City of London: Evening Standards area guide

Despite towering prices and brutalist buildings, the City of London has lots to offer those who work and play hard, says Anthea Masey

Property area guide on City of London with average property prices, current houses and flats for sale, best streets, up-and-coming areas and commuting times

City of London new homes news: apartments on the top six floors of The Heron – the City’s largest new homes development – are currently being released, and Berkeley Homes is converting Roman House into 90 flats.

Best-rated schools: there are mainly private schools within the City of London, although the one state primary school is judged ‘outstanding’ by Ofsted.

Renting guide to the City of London: despite high prices, renting within the square mile is a popular option for professionals and sharers who want to walk to work.

Bank of England

During the Second World War, much of the City of London was wiped out by German bombs. Cripplegate ward was flattened, leaving only 48 residents. So in the late Fifties the City of London Corporation built Barbican there, one of London’s largest housing estates. The fortress-like estate’s concrete brutalist towers are humanised by a landscape of waterfalls, a lake, private gardens, an arts centre and a medieval church.

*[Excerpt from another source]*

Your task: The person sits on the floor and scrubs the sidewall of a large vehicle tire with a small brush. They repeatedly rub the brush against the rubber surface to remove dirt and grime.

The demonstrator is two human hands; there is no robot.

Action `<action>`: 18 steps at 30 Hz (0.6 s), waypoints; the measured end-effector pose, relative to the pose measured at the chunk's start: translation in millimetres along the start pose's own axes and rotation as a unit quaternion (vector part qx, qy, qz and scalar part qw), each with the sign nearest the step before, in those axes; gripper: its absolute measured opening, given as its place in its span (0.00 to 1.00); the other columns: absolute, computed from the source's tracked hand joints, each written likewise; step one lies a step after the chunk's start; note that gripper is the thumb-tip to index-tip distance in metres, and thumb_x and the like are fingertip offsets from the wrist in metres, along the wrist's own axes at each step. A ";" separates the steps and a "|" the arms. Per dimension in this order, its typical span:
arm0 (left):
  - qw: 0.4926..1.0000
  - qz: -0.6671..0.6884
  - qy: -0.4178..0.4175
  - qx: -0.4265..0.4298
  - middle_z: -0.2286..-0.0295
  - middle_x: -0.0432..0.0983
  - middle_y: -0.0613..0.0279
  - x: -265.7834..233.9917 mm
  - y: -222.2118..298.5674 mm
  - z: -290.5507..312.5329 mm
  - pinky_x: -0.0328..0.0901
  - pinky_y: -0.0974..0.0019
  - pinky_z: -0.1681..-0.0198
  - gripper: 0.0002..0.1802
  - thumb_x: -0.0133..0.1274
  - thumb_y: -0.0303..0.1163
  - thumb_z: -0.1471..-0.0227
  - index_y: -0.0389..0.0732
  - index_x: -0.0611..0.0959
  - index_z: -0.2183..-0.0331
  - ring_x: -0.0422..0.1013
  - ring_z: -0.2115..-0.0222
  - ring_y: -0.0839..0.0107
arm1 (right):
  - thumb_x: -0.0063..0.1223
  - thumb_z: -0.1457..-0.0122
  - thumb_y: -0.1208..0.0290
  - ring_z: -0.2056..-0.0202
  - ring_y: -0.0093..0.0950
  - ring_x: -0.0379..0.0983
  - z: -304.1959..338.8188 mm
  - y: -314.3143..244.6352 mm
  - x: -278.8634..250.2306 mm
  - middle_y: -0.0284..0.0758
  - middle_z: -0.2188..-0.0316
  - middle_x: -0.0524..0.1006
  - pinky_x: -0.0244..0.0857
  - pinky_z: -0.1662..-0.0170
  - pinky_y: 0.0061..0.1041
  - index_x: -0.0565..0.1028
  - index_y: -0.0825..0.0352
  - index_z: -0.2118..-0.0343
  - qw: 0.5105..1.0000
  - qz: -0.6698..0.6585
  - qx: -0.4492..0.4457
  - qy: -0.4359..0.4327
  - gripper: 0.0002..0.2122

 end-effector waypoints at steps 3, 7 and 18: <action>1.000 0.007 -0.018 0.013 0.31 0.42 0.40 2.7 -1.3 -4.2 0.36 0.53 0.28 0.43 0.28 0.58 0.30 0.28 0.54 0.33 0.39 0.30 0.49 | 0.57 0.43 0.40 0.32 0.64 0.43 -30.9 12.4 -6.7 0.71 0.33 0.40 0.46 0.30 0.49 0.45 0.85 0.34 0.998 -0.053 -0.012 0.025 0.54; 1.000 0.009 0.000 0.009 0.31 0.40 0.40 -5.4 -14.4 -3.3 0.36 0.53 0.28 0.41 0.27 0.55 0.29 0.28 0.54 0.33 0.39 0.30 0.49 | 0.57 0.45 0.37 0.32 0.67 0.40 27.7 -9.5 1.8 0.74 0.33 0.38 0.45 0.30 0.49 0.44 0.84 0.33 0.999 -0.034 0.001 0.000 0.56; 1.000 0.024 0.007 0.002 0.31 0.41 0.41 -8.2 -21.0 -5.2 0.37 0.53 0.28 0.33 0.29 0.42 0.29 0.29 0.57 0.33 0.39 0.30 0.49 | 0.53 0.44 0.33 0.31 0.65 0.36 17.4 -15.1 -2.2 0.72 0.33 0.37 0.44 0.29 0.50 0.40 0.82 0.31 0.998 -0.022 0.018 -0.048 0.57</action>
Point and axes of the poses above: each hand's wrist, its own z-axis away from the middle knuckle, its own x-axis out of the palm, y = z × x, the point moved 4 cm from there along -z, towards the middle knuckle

The City vies with New York for the title of the world’s leading financial centre. It’s a townscape dominated by streets of office blocks and landmark towers — not a place that encourages residents. The Square Mile has fewer than 8,000 residents — most of them living in Barbican — and over the next decade it doesn’t expect the number to grow beyond 10,000.

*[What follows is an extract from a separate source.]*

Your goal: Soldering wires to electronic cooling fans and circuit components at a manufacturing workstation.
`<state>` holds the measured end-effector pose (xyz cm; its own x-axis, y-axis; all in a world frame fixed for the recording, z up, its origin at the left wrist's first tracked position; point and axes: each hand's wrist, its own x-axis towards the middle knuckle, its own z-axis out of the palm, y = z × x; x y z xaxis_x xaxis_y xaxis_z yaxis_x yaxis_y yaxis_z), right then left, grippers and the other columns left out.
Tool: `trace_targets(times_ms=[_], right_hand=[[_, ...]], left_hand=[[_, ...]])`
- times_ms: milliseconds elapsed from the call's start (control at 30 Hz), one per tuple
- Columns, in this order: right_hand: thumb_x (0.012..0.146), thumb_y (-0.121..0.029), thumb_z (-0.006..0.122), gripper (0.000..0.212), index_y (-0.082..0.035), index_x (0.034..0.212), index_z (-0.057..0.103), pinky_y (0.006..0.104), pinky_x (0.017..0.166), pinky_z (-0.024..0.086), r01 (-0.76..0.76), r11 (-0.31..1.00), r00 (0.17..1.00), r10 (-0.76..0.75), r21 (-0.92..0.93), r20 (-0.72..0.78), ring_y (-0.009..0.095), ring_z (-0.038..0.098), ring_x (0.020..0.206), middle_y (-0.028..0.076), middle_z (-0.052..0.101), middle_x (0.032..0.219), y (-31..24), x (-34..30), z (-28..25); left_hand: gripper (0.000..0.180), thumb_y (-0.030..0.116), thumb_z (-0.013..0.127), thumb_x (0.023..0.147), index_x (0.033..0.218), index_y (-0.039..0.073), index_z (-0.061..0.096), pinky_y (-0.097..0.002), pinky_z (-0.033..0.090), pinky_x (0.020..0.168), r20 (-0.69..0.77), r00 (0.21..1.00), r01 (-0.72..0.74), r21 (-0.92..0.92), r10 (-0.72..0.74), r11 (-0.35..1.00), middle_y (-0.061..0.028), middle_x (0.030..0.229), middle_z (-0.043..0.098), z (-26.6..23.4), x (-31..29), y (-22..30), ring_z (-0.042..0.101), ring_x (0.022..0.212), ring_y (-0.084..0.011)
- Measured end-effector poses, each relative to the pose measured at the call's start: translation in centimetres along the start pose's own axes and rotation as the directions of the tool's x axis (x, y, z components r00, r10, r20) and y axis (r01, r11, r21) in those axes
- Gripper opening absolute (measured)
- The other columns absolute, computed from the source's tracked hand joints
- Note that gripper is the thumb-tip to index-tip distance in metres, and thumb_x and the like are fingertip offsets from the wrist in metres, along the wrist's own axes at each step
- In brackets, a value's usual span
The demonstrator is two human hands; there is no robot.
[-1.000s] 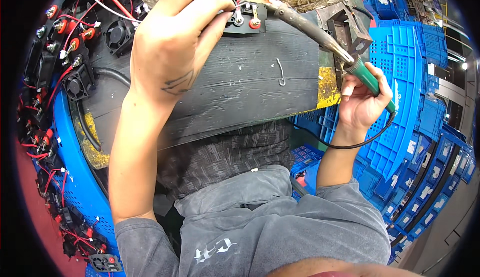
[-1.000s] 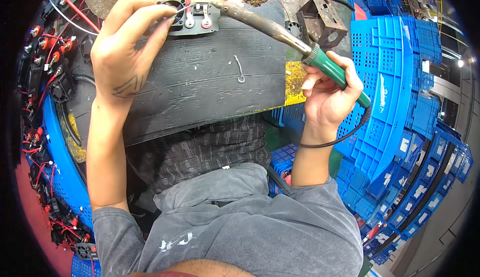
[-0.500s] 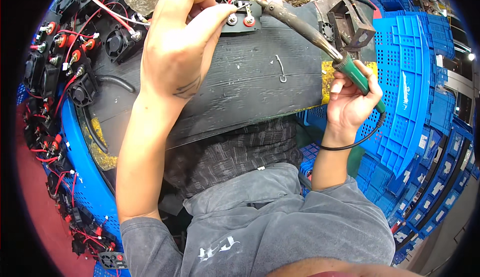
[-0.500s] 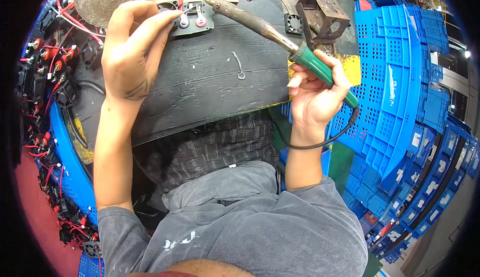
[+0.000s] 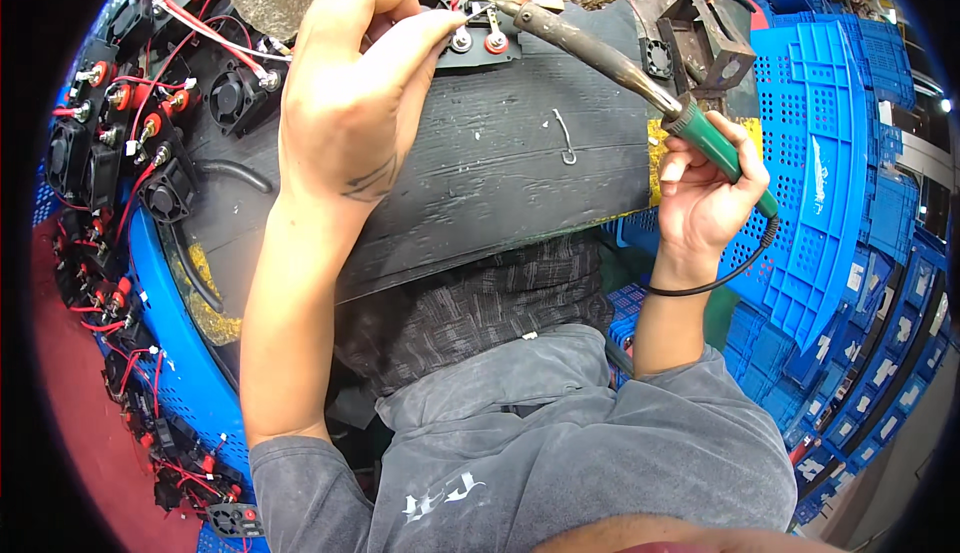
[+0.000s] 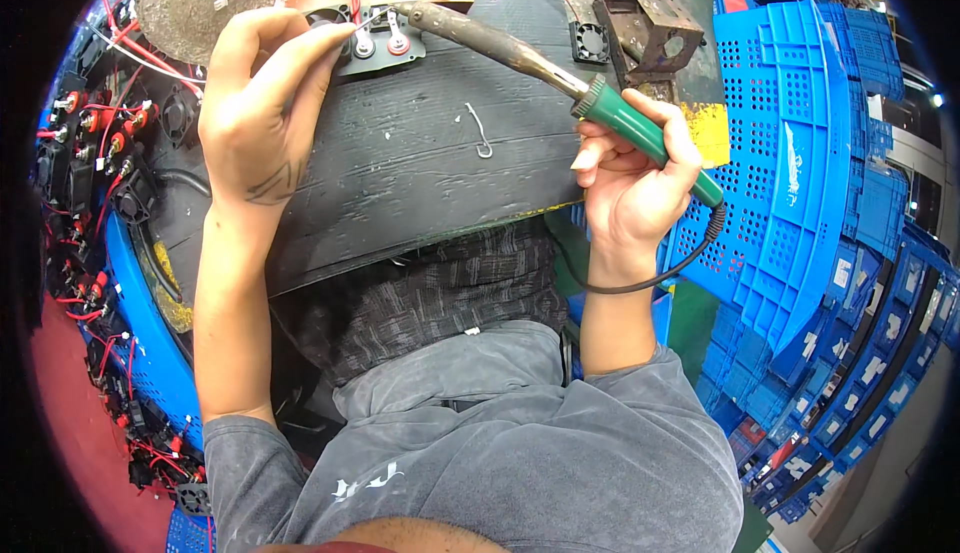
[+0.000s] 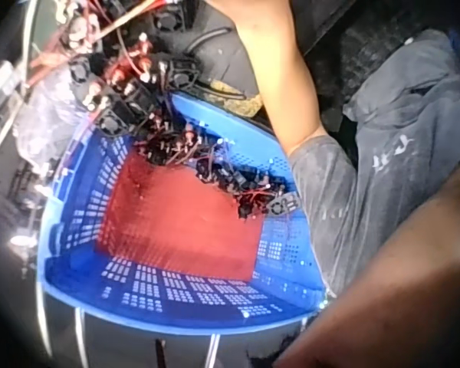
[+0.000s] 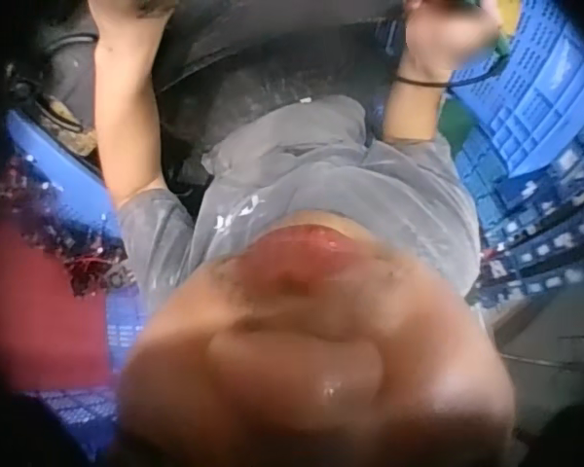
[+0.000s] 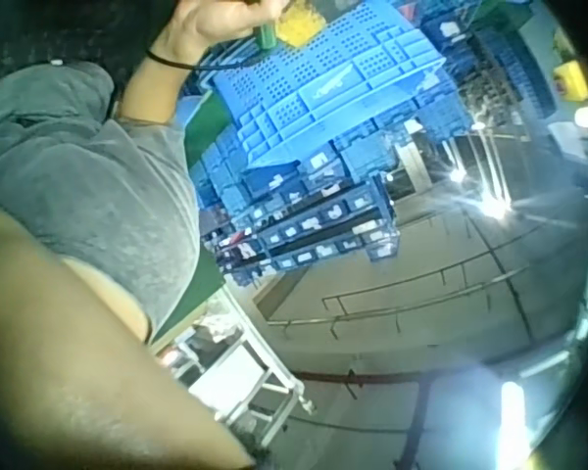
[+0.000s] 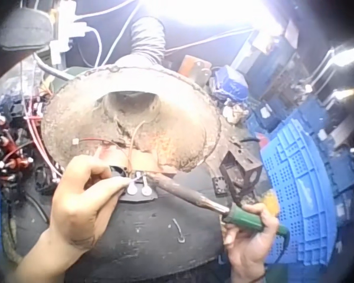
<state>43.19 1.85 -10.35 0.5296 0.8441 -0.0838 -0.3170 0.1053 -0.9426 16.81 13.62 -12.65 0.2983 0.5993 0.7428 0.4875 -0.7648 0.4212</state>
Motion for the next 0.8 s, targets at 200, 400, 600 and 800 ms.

It remains a “city within a city”, with its own system of local government that dates back to medieval times, when the craft guilds controlled trade. Today their successors, the powerful livery companies, still hold sway, electing the Lord Mayor of London. The City is the only council in the country where the business community retains the right to vote in local elections, a franchise that was swept away elsewhere in the Sixties.
City view

Houses and flats for sale in the City of London
Most homes are concentrated in Barbican, but in the small enclave of streets between Blackfriars and St Paul’s, and in Smithfield, there are warehouse apartments and flats above commercial premises. Barbican homes range in price from £325,000 for a studio to £2.25 million for a five-bedroom house. Frank Harris, the only estate agent with a Barbican branch, is selling a four-bedroom house with a roof terrace in The Postern for £2.25 million.

City of London map

The Grade II-listed Golden Lane Estate on the western edge of Barbican was built as social housing by the City of London. Like Barbican, it was designed by Chamberlin Powell & Bon. Now around half the flats are privately owned and are popular with the design-conscious. Prices here start at about £275,000 for a studio. A two-bedroom flat sells for around £550,000 to £600,000, compared with £750,000 to £800,000 at Barbican.

The City also extends to a small area east of Bishopsgate around Petticoat Lane market, where there are flats available above commercial premises. Petticoat Tower, a Sixties brutalist block also built as social housing by the City of London, has a raised communal garden, and leasehold apartments here are among the cheapest in the neighbourhood. Two-bedroom flats sell for about £325,000.

In Middlesex Street, 85 new council flats are being built, the first new social housing since the Sixties. The keys to the first 24 were recently handed over. A total of 237 new social housing flats are planned before the end of 2016.
Offices

The City has a mix of offices and flats with spectacular balcony views along the Thames

Travel: almost every London Underground line passes through the City and there are six mainline train stations: Liverpool Street, Moorgate, Cannon Street, Fenchurch Street, Farringdon and Blackfriars. The new Crossrail link will have stations at Farringdon and Liverpool Street. All stations are in Zone 1 and an annual travelcard costs £1,216.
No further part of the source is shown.